異業種からの転身者が県南の農業を活気づけている。遠野市遠野町のリンゴ農家菊池和久さん(43)はIT関連企業で働いていたが、農業の魅力に触れて一念発起し、昨春本格就農した。菊池さんは「多くの先輩に学び、農業の奥深さ、面白さを実感している。規模を広げて、いつかシードルも造りたい」と夢を広げる。

 菊池さんは花巻市若葉町出身。東京都でシステムエンジニアとして働いた後、遠野市のIT企業にUターンした。ネットショップ運営に携わる中で地元農家と接し、農業に魅力を感じるようになった。農業経験はなく、地元の生産者の下で2015年から2年間研修。生産者の畑をそのまま引き継いで昨春、独立就農した。

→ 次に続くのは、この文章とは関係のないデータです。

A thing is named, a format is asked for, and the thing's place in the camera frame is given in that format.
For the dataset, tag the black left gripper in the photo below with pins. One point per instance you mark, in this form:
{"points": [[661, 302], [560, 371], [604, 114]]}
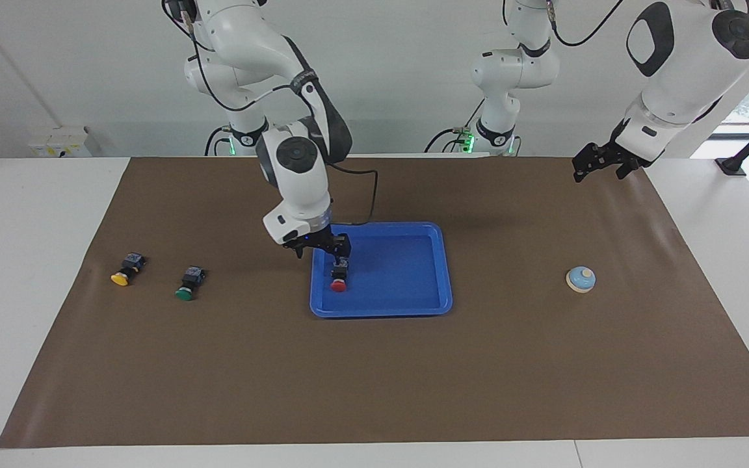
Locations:
{"points": [[608, 156]]}

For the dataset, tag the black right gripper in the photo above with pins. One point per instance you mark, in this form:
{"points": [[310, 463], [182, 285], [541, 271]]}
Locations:
{"points": [[316, 237]]}

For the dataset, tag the red push button switch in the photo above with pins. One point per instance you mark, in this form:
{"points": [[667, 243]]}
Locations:
{"points": [[339, 283]]}

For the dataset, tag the green push button switch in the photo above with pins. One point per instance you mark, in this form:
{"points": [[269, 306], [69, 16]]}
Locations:
{"points": [[187, 289]]}

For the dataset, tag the yellow push button switch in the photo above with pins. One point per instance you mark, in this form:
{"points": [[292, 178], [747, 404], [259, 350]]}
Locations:
{"points": [[124, 273]]}

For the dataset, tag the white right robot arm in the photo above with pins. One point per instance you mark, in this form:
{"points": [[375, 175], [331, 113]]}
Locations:
{"points": [[296, 162]]}

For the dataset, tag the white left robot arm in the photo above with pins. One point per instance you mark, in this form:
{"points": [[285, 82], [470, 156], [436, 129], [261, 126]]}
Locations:
{"points": [[680, 58]]}

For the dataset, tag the blue plastic tray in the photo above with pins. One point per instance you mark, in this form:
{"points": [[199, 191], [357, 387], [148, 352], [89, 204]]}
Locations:
{"points": [[400, 273]]}

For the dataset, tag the light blue call bell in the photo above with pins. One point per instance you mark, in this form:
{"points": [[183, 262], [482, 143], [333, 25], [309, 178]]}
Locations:
{"points": [[581, 279]]}

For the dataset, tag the brown table mat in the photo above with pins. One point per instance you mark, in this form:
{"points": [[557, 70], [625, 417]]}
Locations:
{"points": [[218, 377]]}

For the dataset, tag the white wall socket box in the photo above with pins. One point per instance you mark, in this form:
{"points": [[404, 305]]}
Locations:
{"points": [[62, 140]]}

日本政策金融公庫の青年等就農資金を活用し、機械や保冷庫を導入。現在は妻の佳代さん(39)らと2ヘクタールを手掛ける。

 奥州市江刺などの先進地を訪ねては、剪定(せんてい)など最新の技術や知見を学ぶ菊池さん。「一切の妥協なく真剣に取り組む姿勢に感銘を受けた。リンゴは面白い、これで勝負したいと心から思う」と語る。